Dutch-French soldier and colonial administrator (1877–1918)

Joost van Vollenhoven (21 July 1877, Rotterdam – 20 July 1918, Parcy-et-Tigny, Aisne) was a Dutch-born French soldier and colonial administrator. Van Vollenhoven died in the Second Battle of the Marne.

==Early life==
Joost van Vollenhoven was Dutch by birth. His parents had commercial interests in Algeria, then a French colony, and this is where he grew up, eventually studying law. He took French citizenship in 1899 at the age of 22, and entered the École coloniale to train as a colonial administrator, where he later taught. After his military service in the 1st regiment of Zouaves, he left the army as a reserve sergeant in 1902. By 1903 he was appointed Secretary General of the Ministry of Colonies, and director of finance in 1905. From there he was made Secretary General to the Governor of French Equatorial Africa.

==Colonial service==
His most important early postings were as acting governor of Senegal and Guinea (1907). Moved to Asia, he became acting Governor-General of French Indochina from January 1914 to 7 April 1915, when he was replaced by Ernest Roume. Later he, like Roume, would be named and Governor-General of French West Africa (1917–1918).

==First World War==
After 1914 van Vollenhoven had an enormous desire to return to Europe and fight for his adopted country.

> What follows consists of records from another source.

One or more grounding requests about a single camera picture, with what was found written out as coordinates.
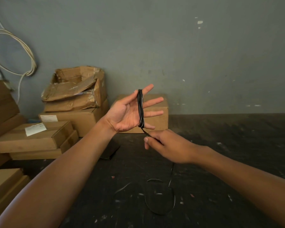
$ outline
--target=hand
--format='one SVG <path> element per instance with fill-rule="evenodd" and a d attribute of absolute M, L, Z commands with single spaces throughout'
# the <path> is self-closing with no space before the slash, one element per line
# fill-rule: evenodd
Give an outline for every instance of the hand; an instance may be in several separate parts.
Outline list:
<path fill-rule="evenodd" d="M 152 147 L 163 157 L 175 163 L 196 163 L 199 151 L 206 146 L 196 145 L 174 133 L 172 130 L 150 131 L 150 136 L 145 137 L 145 148 Z"/>
<path fill-rule="evenodd" d="M 154 85 L 148 85 L 143 91 L 145 96 L 150 90 L 152 90 Z M 137 93 L 135 90 L 131 95 L 118 100 L 103 117 L 111 127 L 118 132 L 128 131 L 139 125 L 139 113 L 138 113 L 138 103 L 137 103 Z M 163 101 L 163 97 L 152 99 L 143 103 L 143 108 L 153 106 L 157 103 Z M 144 117 L 154 117 L 158 115 L 163 115 L 163 111 L 144 111 Z M 155 126 L 145 123 L 145 128 L 154 130 Z"/>

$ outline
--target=person's right arm
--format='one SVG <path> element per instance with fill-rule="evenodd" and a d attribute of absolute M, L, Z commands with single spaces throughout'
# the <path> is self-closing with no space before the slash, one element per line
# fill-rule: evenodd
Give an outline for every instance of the person's right arm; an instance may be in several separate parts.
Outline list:
<path fill-rule="evenodd" d="M 285 227 L 285 179 L 225 157 L 207 146 L 187 141 L 171 130 L 151 131 L 145 148 L 152 147 L 175 163 L 192 163 L 211 172 Z"/>

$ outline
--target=dark wooden surface
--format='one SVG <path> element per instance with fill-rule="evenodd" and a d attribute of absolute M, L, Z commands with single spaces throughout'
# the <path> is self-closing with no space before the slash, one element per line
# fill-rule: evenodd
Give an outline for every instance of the dark wooden surface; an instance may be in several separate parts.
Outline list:
<path fill-rule="evenodd" d="M 186 139 L 285 178 L 285 114 L 171 115 L 169 120 L 169 128 Z M 179 164 L 171 173 L 172 163 L 145 150 L 143 138 L 114 137 L 121 147 L 111 160 L 98 161 L 61 227 L 279 227 L 212 174 Z M 33 178 L 51 162 L 9 161 L 2 168 L 21 167 Z M 151 178 L 162 180 L 163 190 L 171 180 L 175 207 L 167 215 L 146 206 L 145 195 L 158 187 L 147 182 Z M 172 200 L 150 203 L 165 209 Z"/>

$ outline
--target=person's left hand
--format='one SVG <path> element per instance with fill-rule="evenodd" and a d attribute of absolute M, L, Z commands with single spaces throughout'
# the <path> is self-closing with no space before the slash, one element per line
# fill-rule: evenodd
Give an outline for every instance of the person's left hand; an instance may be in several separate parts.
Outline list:
<path fill-rule="evenodd" d="M 145 96 L 150 90 L 153 89 L 153 87 L 153 84 L 148 85 L 142 90 L 142 94 Z M 117 133 L 128 131 L 139 125 L 137 93 L 138 90 L 135 90 L 129 96 L 126 96 L 125 98 L 115 102 L 115 104 L 103 117 Z M 144 102 L 142 107 L 147 108 L 162 101 L 163 97 L 155 98 Z M 144 111 L 145 118 L 154 117 L 158 115 L 163 115 L 163 111 Z M 155 129 L 155 126 L 145 123 L 145 128 L 153 130 Z"/>

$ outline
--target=person's left arm
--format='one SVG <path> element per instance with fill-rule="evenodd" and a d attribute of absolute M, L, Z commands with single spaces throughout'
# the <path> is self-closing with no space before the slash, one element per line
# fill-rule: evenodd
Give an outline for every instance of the person's left arm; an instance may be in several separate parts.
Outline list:
<path fill-rule="evenodd" d="M 147 86 L 143 94 L 152 88 Z M 84 138 L 40 172 L 2 213 L 0 227 L 58 227 L 114 134 L 138 125 L 136 96 L 137 90 L 117 101 Z M 162 101 L 153 99 L 144 107 Z M 145 112 L 145 117 L 162 114 Z"/>

In April 1915 he got his chance, having been relieved of his Civil duties he entered the African colonial forces of the RICM (Régiment d'infanterie coloniale du Maroc, later renamed the Régiment d'infanterie-chars de marine). Initially a sergeant, he was almost immediately promoted to position of Sous Lieutenant.

In his first period at the front he was wounded numerous times and received numerous citations for valour. After being wounded in Arras on 25 September 1915, he remained in hospital for 7 months. In April 1916 he is appointed as Chief of the General Staff of the 6th Brigade 6me Brigade Chasseurs au Pied.). He serves on the staff for over a year, until mid-May 1917. Alsace, in the Somme, and in Champagne. He is wounded again in 1917.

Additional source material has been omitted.